Прошли годы. И если бы меня спросили сейчас, как бы я начала жизнь заново, я ответила бы, что все бы повторила.
Детский бронходенит затягивался, реакция Пирке была положительной, все до единого лечащие врачи убеждали, что ребенок перерастет. Но необходимо одно условие: избегать контакта с больными туберкулезом. У меня не было выбора, я спасала детей.
Шли месяцы тяжелые, безденежные. От Рэмира вестей не было. Райком отказался снять его с партийного учета и выдать на руки карточку и открепительный талон, чтобы потом узнать, где же он от семьи скрывается. В ту его версию они не верили.
Раздражали телефонные звонки любопытных:
— Неужели это правда? Вот негодяй!
Это я могла позволить в своей душе ругать его, как угодно, чтобы он ни позволил. Но меня коробило, если чернили его посторонние.
И мы сняли телефон. Посмотрев вдруг на себя в зеркало, я удивилась: стала седой. Седина поднялась ровным ореолом. Но и это меня не очень огорчило, а вот боль в груди от многих страданий — боль периодически нестерпимую — я приобрела навсегда.

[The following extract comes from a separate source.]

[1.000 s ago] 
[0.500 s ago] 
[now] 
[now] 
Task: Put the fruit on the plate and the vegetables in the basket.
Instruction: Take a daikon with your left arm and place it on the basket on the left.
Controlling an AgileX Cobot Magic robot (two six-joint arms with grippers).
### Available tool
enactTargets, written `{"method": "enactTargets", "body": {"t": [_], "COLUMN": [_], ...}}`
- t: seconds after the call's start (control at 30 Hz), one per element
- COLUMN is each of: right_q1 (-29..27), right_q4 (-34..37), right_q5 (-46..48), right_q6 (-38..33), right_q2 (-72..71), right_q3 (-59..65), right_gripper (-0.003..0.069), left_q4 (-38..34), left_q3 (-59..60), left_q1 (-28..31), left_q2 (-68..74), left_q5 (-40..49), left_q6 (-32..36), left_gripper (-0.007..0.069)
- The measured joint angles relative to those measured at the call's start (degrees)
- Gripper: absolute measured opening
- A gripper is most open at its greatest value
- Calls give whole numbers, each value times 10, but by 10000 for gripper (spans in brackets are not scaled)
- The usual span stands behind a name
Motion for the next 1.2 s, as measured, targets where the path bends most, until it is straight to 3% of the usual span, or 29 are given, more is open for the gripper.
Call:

В институте, где работал Рэмир, появился новый директор. Сослуживцы, видимо, рассказали этому старому строителю мою печальную эпопею, и он решил помочь голодающей семье, нашел мне работу в стройтресте инженером группы проекта производства работ. Игорька пришлось отправить в Турки, за ним приехала мама Катя, так как дома его оставлять было не с кем. Как только закончился учебный год, туда я отвезла и Люду, с головой уйдя в новую работу.